Promoting the wise use of artificial wetland – fishponds in Hong Kong

Conserving the natural habitats is the priority for conservation in the field, but at sites where habitats had been modified and degraded, we should promote the restoration and wise use of the modified habitats. EAAFP new Partner, the Hong Kong Bird Watching Society (HKBWS) has been working on conserving the birds’ habitats for long, and has been practising wise use of wetlands under fishpond habitat management in the past 10 years. Here they tell the story that habitat management practice in privately-owned fishponds, can work to achieve in protecting migratory waterbirds, their habitats and the livelihoods of stakeholders.

Waterbirds in a fishpond ©HKBWS

Ecological importance of fishponds & habitat management

Many waterbirds including the Endangered Black-faced Spoonbill, and wintering ducks, several shorebirds and other fish-eating waterbirds are regularly found in Hong Kong fishpond areas, in which be utilized for foraging and roosting especially during the winter period. This was why HKBWS established a Management Agreement project (MA project) aiming to provide a feeding ground for migratory waterbirds and other birds relying on these commercial fishponds, a type of artificial wetland in Mai Po Inner Deep Bay Ramsar Site and its nearby fishpond areas[1], which are also included in EAAFP Flyway Network Site (EAAF003).

Fishpond Area in Deep Bay ©HKBWS

 

Under the MA project, fishpond operators are required to drain the fishponds to certain water level in order to provide an appealing habitat for waterbirds to forage and roost. Base on survey results and years of observation, it shows success in boosting both abundance and diversity of waterbirds (number of waterbirds recorded in drained fishpond for the former is about 19 times higher than that in fishpond without drain-down). This traditional practice during fish farming cycle could demonstrate how artificial wetlands could benefit to wildlife if sustainable management practices are applied.

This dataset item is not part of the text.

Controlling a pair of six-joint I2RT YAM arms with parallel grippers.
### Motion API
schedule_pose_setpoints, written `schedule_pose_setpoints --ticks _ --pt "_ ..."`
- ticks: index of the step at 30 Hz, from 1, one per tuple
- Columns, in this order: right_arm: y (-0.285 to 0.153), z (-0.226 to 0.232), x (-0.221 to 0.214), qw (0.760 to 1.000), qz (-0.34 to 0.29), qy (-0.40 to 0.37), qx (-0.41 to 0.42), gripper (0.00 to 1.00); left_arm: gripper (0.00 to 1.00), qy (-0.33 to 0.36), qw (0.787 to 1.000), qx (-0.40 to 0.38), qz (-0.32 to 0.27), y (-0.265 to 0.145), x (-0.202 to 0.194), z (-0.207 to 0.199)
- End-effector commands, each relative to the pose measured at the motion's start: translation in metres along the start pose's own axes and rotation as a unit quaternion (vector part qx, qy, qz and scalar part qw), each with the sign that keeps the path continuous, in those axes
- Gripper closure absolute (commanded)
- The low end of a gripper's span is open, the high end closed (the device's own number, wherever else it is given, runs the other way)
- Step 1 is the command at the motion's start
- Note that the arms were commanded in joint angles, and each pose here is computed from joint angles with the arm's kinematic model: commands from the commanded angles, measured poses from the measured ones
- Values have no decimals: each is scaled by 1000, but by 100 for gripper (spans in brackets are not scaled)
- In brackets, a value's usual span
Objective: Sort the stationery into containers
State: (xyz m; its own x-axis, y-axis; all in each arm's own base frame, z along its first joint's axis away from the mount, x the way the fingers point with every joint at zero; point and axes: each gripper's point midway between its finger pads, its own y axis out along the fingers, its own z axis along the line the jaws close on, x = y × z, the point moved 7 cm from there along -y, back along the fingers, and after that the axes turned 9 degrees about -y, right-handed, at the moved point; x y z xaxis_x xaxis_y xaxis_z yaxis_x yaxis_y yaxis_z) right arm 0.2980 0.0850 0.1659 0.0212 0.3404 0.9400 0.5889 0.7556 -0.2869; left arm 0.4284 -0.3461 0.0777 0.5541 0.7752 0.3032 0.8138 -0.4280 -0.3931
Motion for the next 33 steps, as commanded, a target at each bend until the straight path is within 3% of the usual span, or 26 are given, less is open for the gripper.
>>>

Local fishpond operators ©HKBWS

In spite of habitat management and scientific research, a healthy partnership is essential to sustain waterbird conservation. Two of the keys are “engagement” and “education”– by involving the stakeholders (including fishpond operators and villagers living nearby the fishponds)[2] in public educational activities, they could eventually understand and accept the work for the waterbirds and appreciate the significance of the sustainable fishpond operation to the nature.

 

Revealing the unseen

Fishpond Festival is an example to demonstrate how to engage different stakeholders in an awareness-raising event. It is an annual highlighted educational event of the MA project consists of 3 elements:

  1. promoting traditional pond fish culture;
  2. introducing ecological values of artificial wetlands; and
  3. educating the general public and also the fishpond operators and villagers.

 

Fishpond Festival was launched since 2014, and each year caters around 400 participants, villagers, fishpond operators and volunteers within the fishpond and village area of the Inner Deep Bay Ramsar Site. Making use of this location advantage, the HKBWS offered the participants a tour about traditional local pond fish culture operation and what its ecological importance is to migratory birds. This experience is impressive as they can have bird watching opportunity with binoculars and telescope during the walk, and be demonstrated how the daily operation of a fishpond operator does.

Fishpond Festival ©HKBWS

 

Apart from these, in the festival, they also invited local community – villagers and fishpond operators to engage in our festival by teaching in handicraft workshops and making traditional food, as well as selling their fishery products and veggies grown in the village.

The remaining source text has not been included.